Evaluation of Fast Food Promotion Effectiveness Using a Hybrid Approach of Robust Non-Parametric Methods and Monte Carlo Simulation Based on Market Size Segmentation
DOI:
https://doi.org/10.30871/jaemb.v13i1.9313Keywords:
fast food restaurant, Promotion Strategy, non-parametric, Monte Carlo simulation, market segmentationAbstract
The fast food industry is highly competitive, requiring effective promotional strategies to drive sales and maintain customer loyalty. This study evaluates the effectiveness of fast food promotions using a hybrid approach combining robust non-parametric methods, Random Forest, and Monte Carlo simulation.
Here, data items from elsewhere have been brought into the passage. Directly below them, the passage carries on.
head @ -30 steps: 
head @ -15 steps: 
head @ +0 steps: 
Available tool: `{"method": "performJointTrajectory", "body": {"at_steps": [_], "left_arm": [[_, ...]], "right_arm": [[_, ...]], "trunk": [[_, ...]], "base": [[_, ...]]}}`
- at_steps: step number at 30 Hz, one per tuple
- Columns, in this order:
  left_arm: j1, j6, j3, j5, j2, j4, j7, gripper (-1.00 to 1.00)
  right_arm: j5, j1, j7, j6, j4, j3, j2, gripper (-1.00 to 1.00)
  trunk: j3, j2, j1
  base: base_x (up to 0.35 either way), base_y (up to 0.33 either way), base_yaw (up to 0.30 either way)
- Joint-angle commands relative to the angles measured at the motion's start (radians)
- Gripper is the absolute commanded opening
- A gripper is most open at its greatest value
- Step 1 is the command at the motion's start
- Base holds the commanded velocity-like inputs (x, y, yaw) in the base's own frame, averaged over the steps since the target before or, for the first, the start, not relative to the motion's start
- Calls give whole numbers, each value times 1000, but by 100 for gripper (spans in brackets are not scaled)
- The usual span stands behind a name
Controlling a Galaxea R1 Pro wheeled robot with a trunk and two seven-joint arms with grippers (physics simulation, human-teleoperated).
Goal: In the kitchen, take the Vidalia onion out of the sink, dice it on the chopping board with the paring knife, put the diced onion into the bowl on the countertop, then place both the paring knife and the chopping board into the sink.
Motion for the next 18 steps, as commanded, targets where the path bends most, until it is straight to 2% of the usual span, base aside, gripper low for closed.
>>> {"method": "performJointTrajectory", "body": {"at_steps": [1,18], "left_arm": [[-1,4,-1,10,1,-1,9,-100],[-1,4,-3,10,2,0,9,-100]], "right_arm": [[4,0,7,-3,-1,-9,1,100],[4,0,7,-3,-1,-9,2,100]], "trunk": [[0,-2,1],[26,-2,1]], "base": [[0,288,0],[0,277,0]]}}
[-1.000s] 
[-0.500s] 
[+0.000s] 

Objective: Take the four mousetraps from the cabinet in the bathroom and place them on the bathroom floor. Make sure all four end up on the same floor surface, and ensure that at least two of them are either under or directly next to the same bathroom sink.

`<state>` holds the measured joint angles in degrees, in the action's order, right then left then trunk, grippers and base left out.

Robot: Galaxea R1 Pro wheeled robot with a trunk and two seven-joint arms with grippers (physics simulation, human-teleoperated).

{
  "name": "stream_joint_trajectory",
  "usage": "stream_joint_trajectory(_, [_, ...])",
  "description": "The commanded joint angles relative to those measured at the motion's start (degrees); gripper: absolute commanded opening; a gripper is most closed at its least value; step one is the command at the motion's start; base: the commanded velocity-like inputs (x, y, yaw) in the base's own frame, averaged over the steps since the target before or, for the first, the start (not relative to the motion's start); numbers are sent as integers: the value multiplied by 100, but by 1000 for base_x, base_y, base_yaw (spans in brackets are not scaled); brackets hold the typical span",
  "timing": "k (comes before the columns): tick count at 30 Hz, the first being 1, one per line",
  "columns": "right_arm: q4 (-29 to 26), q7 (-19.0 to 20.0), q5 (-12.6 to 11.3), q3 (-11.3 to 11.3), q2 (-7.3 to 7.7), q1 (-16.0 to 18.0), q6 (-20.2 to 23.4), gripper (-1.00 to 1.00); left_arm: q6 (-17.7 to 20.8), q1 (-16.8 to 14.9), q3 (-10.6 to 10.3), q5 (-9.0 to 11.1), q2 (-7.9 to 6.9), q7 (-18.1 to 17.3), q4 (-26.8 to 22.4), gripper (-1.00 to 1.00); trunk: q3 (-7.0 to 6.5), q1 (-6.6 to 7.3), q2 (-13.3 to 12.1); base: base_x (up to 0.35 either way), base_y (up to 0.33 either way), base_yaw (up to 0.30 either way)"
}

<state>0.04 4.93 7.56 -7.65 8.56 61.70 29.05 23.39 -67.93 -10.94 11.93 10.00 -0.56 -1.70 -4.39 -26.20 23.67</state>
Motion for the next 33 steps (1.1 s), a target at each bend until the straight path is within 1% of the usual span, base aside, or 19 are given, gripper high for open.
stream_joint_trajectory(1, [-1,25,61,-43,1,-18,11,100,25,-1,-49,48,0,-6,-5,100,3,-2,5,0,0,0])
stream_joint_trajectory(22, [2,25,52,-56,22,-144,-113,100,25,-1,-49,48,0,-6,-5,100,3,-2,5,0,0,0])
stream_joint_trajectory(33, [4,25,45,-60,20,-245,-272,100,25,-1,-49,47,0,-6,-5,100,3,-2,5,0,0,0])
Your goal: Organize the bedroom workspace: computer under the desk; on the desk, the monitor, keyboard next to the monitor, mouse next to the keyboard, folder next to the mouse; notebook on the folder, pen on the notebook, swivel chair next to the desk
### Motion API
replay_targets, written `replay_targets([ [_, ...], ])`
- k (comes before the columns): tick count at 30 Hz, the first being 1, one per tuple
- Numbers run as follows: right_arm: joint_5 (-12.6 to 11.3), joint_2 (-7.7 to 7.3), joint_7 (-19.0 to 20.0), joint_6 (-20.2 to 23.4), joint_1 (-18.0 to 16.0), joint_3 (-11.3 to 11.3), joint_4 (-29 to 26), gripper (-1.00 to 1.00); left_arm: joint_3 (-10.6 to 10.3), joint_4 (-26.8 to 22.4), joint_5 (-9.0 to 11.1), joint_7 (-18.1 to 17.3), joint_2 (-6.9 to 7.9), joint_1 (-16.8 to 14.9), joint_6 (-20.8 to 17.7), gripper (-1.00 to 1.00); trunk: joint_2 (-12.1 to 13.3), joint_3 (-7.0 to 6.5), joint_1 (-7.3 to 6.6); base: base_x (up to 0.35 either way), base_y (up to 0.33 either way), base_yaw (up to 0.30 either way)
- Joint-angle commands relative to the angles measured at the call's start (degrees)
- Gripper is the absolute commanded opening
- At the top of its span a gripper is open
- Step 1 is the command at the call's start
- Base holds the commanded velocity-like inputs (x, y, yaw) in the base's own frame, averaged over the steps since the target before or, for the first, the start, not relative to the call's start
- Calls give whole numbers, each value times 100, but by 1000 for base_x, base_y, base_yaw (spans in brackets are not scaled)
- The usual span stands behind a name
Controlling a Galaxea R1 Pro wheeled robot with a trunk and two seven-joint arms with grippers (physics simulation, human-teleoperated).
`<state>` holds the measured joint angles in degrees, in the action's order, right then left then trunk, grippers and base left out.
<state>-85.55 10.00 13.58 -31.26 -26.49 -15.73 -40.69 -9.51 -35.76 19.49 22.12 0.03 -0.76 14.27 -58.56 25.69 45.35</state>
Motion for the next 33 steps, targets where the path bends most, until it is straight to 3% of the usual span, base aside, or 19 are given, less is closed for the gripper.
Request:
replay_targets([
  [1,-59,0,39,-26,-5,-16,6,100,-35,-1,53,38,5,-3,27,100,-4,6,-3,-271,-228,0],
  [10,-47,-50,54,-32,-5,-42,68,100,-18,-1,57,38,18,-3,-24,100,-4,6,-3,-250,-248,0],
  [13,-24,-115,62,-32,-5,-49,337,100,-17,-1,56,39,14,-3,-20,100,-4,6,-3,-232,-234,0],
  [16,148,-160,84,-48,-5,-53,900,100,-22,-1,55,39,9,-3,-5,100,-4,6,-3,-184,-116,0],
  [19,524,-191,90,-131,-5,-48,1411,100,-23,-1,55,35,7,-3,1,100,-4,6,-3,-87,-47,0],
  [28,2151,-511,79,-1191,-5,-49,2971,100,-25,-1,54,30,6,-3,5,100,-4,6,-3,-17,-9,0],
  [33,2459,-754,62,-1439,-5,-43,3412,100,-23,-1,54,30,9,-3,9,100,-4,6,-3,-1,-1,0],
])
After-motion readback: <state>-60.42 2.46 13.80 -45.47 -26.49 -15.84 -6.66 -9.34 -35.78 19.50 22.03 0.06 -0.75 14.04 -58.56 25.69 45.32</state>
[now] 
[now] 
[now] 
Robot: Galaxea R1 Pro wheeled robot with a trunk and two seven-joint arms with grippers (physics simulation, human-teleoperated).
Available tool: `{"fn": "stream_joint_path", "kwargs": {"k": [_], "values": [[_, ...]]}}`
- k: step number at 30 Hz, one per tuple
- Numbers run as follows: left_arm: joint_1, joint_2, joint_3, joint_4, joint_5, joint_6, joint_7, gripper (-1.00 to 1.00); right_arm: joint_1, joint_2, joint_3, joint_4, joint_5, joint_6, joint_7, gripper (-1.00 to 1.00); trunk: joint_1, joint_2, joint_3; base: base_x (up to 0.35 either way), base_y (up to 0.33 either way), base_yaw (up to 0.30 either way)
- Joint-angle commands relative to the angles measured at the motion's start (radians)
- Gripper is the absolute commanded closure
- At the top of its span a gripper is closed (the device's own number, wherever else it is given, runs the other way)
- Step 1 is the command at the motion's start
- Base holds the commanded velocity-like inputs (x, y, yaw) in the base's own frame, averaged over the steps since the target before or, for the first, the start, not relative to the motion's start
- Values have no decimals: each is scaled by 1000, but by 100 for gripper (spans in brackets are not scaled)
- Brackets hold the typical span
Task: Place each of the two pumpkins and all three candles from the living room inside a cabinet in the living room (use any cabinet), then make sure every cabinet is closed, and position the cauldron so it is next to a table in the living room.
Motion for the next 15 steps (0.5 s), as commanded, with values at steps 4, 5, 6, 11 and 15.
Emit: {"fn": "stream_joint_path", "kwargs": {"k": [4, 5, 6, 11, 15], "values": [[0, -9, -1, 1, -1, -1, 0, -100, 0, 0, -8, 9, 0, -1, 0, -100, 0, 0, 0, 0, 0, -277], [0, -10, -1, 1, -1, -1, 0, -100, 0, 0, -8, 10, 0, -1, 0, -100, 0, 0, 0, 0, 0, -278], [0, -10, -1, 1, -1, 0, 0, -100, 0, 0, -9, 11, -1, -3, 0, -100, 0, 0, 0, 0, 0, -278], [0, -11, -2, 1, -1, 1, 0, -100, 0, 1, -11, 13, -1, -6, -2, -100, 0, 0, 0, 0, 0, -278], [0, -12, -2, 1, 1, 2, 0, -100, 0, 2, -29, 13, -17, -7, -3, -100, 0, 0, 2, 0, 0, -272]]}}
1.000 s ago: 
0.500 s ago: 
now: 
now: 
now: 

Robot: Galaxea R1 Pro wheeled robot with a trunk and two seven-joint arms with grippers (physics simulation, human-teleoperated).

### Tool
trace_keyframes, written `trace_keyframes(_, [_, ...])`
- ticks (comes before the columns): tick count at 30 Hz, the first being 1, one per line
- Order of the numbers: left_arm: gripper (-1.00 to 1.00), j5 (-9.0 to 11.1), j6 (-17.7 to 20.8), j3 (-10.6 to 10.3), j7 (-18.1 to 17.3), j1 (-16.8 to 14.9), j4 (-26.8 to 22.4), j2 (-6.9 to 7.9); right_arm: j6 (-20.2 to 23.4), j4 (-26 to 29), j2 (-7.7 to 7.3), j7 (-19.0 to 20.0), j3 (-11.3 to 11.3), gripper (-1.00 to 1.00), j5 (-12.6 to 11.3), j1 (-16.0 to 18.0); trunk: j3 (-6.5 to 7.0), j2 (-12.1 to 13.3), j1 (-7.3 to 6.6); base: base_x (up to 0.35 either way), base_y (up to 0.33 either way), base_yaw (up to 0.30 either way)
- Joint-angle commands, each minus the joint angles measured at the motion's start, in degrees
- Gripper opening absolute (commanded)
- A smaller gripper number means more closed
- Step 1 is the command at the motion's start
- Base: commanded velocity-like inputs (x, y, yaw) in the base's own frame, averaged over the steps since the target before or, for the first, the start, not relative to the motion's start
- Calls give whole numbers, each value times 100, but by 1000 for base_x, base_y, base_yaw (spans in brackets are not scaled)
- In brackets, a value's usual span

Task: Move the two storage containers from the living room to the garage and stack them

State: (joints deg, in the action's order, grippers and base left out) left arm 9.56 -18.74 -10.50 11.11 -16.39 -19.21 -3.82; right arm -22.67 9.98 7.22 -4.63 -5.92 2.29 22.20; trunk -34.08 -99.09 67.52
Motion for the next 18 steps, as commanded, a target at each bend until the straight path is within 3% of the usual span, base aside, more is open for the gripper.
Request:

The analysis focuses on segmenting the market by Market Size (Large, Medium, Small) to identify the most impactful promotional strategies for each segment. Non-parametric A/B testing using the Kruskal-Wallis test revealed significant differences in sales across promotions, with Promotion 1 emerging as the most effective overall. The Random Forest model highlighted LocationID as the most critical factor influencing sales, particularly in Large markets. Monte Carlo simulation further demonstrated that Promotion 1 yields the highest Expected Monetary Value (EMV), making it the optimal choice for long-term sales growth. The findings emphasize the importance of tailoring promotional strategies to specific market segments, considering factors such as location, timing, and store history. This study provides actionable insights for businesses to optimize promotional campaigns, enhance sales performance, and achieve sustainable growth in the fast food industry.